By Gary L. McIntosh*

       Sometime around December lOth, 1944, and somewhere east of the island of Ulithi, a small storm was born. Inconsequential at first, like many other storms, it might have lived its brief life unnoticed. This storm, however, was born at just the right time and just the right place. The ocean surface temperature was just right; the atmospheric pressure was perfect, and its birthplace was at just the right spot relative to the equator to start moving the small gusts of wind it was throwing off in a counter-clockwise direction. Slowly at first, then more rapidly, the baby storm began gulping up water from the ocean. The winds revolving around the outside of the storm began to propel it in a northwesterly direction. Picking up more moisture as it spun, the baby began to grow. By December 16th the once tiny storm had grown much larger and covered several thousand square miles. As far as storms go in this part of the world, it was destined remain relatively small. However, it was also destined to become one of the most famous storms in maritime history. Tragically, the United States Navy was not aware of its birth, its existence, or of its violent nature, although by sunset on December 16th the storm's meandering track had brought it close to the Navy's base on the island of Ulithi.

        By dawn on the 17th, the storm had developed cyclonic winds that exceeded sixty knots. By now it was large enough to be throwing off wind and rain hundreds of miles from its center. The collision of the wind and the sea sent waves rushing off in all directions, some as tall as a destroyer's mast. The storm continued to grow. With sustained winds of 70 to 80 knots, and with gusts of over 120, the storm had grown powerful enough to be categorized as a typhoon. Moving at nine knots, the storm was on a collision course with the Philippines. The Navy still did not know of its existence, and would not until the pilot of a Navy search plane reported a "tropical disturbance" in the area north of Ulithi when he landed later that morning. Unfortunately, the Navy failed to realize the scope and significance of the storm, and did not immediately inform the ships in the storm's path.

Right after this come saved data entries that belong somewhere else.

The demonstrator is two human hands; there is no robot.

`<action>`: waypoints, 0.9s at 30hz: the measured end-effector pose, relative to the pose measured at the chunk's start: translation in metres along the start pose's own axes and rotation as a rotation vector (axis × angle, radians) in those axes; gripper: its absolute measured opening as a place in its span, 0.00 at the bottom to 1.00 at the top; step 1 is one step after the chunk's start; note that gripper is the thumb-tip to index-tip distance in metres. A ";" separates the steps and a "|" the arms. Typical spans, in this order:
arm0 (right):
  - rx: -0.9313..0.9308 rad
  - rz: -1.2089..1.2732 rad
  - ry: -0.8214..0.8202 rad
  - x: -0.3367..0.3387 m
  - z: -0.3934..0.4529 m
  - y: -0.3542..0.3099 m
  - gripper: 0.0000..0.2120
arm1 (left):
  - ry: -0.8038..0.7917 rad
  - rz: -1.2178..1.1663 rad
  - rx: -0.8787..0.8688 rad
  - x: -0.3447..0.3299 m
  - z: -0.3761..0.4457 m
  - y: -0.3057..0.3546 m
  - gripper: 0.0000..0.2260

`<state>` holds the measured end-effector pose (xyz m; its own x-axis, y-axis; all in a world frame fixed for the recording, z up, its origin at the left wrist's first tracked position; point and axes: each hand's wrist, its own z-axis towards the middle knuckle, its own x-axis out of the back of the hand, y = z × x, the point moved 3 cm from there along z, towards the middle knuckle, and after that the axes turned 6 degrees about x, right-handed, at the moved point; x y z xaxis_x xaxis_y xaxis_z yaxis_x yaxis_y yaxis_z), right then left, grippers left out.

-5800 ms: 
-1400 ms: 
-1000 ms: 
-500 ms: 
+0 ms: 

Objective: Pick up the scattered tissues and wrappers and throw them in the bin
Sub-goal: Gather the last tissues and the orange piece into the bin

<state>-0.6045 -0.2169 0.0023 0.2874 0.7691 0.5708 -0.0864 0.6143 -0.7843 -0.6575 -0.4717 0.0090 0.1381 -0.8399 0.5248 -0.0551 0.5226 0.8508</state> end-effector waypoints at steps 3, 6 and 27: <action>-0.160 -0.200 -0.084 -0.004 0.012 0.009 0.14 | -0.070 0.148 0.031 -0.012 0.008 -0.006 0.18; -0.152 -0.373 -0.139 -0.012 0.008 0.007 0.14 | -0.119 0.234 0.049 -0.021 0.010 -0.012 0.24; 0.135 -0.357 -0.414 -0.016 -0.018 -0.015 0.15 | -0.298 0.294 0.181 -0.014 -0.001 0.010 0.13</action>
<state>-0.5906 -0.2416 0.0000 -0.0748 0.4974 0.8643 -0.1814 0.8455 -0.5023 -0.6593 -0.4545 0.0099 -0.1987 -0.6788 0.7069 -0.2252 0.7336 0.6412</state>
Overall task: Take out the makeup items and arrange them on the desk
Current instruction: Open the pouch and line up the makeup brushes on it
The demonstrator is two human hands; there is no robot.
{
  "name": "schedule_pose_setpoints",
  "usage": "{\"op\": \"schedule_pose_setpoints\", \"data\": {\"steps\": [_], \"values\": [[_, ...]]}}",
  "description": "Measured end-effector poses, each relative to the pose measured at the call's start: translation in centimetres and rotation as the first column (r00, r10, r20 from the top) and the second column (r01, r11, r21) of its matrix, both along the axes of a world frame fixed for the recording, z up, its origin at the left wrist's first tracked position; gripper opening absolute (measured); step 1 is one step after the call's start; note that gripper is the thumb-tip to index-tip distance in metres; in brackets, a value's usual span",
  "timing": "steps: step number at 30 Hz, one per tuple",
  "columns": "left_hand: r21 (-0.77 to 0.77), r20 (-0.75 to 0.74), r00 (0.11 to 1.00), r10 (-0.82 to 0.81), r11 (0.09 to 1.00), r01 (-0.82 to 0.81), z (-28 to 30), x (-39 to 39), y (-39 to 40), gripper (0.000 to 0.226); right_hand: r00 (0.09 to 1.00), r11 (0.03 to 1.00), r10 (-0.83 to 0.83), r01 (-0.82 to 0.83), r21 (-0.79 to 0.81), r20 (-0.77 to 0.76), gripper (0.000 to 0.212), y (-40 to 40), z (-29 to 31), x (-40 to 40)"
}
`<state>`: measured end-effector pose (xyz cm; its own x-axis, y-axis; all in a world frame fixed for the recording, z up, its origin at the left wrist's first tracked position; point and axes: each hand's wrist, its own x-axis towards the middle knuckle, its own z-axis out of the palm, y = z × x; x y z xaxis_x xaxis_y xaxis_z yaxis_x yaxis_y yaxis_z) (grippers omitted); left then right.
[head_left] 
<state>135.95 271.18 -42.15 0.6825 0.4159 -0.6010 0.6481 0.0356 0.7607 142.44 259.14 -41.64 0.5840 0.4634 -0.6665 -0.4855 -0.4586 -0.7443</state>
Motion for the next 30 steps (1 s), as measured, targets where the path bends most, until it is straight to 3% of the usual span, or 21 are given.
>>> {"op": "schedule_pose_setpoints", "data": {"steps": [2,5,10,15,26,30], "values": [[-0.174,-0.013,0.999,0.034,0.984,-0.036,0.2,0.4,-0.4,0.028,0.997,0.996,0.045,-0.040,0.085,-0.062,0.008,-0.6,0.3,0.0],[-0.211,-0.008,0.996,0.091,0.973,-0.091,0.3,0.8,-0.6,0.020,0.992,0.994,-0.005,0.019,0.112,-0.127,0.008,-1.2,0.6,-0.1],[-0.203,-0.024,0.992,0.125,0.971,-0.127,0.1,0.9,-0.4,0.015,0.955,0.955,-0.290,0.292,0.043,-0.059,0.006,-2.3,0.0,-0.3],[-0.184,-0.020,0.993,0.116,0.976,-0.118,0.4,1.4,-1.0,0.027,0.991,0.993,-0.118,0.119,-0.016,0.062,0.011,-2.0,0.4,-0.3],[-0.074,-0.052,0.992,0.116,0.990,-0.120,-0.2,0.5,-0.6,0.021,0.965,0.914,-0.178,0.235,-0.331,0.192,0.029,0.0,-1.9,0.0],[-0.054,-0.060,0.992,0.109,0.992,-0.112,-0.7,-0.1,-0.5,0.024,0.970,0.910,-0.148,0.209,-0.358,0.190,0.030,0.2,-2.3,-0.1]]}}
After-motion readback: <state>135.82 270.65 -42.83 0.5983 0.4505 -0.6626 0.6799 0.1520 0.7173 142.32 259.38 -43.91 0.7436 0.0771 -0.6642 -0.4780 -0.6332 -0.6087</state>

        To the north of the storm and some 400 miles east of Luzon, the Third Fleet was preparing to fuel. Already the seas were rough and the winds were stiff. Refueling was not going well, but no one aboard any of the ships suspected a typhoon was bearing down on them.

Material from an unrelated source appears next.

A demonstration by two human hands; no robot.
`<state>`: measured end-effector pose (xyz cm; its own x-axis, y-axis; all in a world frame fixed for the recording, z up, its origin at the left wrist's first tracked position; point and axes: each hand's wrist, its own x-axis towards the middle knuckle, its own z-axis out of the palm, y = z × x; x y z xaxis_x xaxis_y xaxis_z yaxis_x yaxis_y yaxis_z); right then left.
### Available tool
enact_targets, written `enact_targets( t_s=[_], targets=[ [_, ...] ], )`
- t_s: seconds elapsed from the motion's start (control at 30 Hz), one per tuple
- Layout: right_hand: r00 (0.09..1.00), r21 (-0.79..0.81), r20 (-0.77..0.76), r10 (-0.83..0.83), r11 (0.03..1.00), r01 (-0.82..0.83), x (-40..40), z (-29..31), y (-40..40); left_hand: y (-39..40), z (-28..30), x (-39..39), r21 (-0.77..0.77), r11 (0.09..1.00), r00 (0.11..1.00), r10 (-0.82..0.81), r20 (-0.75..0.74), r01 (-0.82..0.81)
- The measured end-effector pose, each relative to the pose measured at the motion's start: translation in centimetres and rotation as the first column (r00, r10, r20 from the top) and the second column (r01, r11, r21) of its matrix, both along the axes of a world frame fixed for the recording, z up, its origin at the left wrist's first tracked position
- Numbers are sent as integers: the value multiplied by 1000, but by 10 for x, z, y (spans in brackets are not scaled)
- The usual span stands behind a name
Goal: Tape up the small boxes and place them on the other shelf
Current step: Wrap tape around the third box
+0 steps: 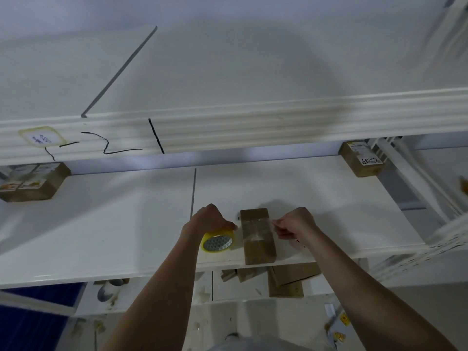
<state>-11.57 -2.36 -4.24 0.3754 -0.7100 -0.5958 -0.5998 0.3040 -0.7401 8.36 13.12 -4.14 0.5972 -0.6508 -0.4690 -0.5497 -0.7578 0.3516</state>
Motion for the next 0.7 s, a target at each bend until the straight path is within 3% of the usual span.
enact_targets(
  t_s=[0.2,0.7],
  targets=[
    [995,106,-94,45,994,-35,3,-4,-5,-7,-2,0,0,1000,999,31,-9,-31],
    [997,37,-77,7,999,-4,-2,-21,-7,-11,-16,-5,28,999,1000,29,-8,-29]
  ],
)
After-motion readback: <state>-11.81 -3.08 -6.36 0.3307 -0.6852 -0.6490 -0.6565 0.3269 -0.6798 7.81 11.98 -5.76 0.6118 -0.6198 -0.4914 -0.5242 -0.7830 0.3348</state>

        To the west, the ships anchored in Leyte Gulf were also feeling the effects of the storm. Sheets of rain pounded down from the dark sky, making the exposed decks an uncomfortable place to be. Huge waves crashed into the sides of the ships, threatening to wash overboard anyone brave enough, or foolish enough, to venture topside. The heavy, rolling sea buffeted the ships and caused the smaller ones to roll back and forth violently. As darkness fell on the night of the 17th, the storm was growing stronger and even more violent.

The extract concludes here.